** DATA PROVIDED follows **

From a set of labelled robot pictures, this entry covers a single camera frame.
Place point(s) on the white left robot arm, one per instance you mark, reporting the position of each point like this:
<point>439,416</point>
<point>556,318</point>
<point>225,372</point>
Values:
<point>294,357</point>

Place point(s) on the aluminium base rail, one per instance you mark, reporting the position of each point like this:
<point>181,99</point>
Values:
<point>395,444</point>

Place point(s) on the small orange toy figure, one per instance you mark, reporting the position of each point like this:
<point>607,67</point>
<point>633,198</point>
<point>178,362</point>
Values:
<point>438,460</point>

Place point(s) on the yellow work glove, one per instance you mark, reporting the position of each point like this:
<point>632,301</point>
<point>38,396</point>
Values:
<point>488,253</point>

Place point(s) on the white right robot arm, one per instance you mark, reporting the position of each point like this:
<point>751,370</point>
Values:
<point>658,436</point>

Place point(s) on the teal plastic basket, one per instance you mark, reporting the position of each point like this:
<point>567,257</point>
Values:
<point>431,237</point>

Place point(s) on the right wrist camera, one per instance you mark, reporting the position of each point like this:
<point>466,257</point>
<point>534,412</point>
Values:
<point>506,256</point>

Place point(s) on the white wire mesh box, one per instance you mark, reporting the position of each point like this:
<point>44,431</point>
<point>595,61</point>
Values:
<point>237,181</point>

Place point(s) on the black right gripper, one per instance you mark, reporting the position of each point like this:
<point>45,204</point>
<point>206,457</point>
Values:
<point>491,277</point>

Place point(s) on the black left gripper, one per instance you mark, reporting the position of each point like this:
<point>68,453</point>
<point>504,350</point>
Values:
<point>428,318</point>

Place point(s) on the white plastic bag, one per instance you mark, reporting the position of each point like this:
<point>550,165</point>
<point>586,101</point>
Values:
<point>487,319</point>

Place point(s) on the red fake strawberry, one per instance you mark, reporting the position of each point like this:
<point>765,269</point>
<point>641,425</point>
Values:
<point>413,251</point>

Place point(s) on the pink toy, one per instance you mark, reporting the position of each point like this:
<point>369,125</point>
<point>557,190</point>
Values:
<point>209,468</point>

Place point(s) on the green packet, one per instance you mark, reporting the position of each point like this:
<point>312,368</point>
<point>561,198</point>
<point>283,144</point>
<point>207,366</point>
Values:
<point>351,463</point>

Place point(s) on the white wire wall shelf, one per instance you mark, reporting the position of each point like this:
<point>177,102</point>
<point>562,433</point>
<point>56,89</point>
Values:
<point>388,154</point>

** End of DATA PROVIDED **
** DATA PROVIDED follows **

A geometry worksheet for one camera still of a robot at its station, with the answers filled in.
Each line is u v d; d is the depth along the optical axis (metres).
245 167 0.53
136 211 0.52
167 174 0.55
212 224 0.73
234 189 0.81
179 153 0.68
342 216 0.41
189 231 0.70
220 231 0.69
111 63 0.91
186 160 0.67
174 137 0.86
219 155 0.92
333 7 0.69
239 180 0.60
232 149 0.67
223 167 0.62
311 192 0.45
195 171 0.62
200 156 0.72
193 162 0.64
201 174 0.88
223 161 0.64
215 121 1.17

** End of DATA PROVIDED **

**AIM OF THE EXERCISE**
Check each line above for the word "wire" and copy every line that has it.

**EXPECTED ANSWER**
Place point(s) on the white wire mesh box, one per instance you mark, reporting the position of each point like this:
Place point(s) on the white wire wall shelf, one per instance you mark, reporting the position of each point like this:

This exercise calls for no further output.